The Power Plant at Moro Rock, With Seagull
Guns and “gun control” part 3
Wayne La Pierre, head of the National Rifle Association, promises to bring more lawsuits to challenge gun restrictions, and urges gun enthusiasts to donate so it can buy more political ads. In asking more gun enthusiasts to join the group, LaPierre admits it doesn’t represent anywhere close to a majority of gun owners. “We must reach out to the tens of millions of gun owners who are not yet NRA members—to the gun owners who care about their own rights but who have been duped by Obama and the national media into believing that the Obama and Bloomberg gun controls will only affect other people,” he says. “We will not surrender. We will not appease. We will buy more guns than ever.”

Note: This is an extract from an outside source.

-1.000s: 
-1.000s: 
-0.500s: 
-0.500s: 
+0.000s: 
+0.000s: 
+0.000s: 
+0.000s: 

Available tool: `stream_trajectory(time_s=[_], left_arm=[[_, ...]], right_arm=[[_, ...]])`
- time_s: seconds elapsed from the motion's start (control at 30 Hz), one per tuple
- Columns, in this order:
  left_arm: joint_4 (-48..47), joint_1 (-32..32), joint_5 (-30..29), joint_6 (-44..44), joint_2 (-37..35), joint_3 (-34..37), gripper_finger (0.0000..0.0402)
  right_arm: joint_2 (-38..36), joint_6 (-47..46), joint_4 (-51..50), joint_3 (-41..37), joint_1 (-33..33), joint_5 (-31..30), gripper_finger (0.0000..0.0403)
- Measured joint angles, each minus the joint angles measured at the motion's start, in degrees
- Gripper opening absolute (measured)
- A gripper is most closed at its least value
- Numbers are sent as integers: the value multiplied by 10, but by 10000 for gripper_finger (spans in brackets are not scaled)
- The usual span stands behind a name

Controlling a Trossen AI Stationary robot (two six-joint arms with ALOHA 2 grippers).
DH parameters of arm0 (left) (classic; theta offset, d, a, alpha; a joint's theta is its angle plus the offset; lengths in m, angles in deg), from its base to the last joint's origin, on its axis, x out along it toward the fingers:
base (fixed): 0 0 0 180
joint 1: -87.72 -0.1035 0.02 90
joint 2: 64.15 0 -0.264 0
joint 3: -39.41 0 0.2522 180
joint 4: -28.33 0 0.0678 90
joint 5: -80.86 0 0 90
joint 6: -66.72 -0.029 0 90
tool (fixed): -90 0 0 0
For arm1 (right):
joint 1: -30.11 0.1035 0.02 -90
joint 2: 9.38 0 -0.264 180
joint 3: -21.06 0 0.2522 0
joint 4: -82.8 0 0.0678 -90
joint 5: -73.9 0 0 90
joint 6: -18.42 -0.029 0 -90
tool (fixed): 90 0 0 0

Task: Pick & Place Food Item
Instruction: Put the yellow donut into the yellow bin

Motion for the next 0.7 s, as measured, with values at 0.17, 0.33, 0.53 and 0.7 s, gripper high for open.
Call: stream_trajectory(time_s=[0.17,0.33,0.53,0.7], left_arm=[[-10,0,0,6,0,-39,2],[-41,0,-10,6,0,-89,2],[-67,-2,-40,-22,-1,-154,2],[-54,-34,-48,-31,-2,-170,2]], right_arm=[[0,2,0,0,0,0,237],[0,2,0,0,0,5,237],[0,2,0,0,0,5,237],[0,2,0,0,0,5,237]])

“We will buy more guns than ever.”
The more guns bought, the more profit for the gun manufacturers. The coincidental presence of this sentence, “We will buy more guns than ever”, could be interpreted, clearly, as an urge to act by purchasing more firearms. This activity will stimulate the “gun market.” Increased demand will raise prices and increase supply.
(these post on guns were drafted some time ago but not published)
The current discussion about gun control laws unfortunately neglects the most prevalent form of gun violence: shootings with illegal handguns. Most murders committed with firearms are done with handguns, and most of these guns are illegally obtained on the black market. The highest incidence of these shootings is in the so-called “inner city”, such places as Chicago and Oakland. Virtually all (97%) of the murders are committed with handguns.
Therefore, the discussion of banning so-called “assault weapons” misses the vast majority of murders committed today. It turns out that assault rifles with large (100 round) magazines are almost universally owned by people who use them legally on the firing range, and most of them store their weapons safely. It is obvious that even a “safely stored” weapon can be turned against you, as it was in Newtown. Unfortunately, even a ban on such weapons would not eliminate them, as most older weapons will be grandfathered in. There are many issues that can reduce risk without actually removing the weapons from the hands of citizens. Safe storage, background checks, and reduction in potential for violent impulses are all alternative methods for reducing risk.
The techniques that will reduce gun deaths the most in the current atmosphere of widespread access to firearms include aggressive mental health outreach, retrieval and interdiction of firearms by law enforcement personnel as their primary mission (with a de-emphasis of drugs, for example), and federal registration statutes for all firearms. There is a huge black market in guns, and it is estimated that 40% of guns are bought illegally (mostly handguns.)
The current loopholes for gun purchases in the private market and at gun shows allow almost half of purchases to avoid background checks. This is besides the street market, which is almost entirely in small handguns.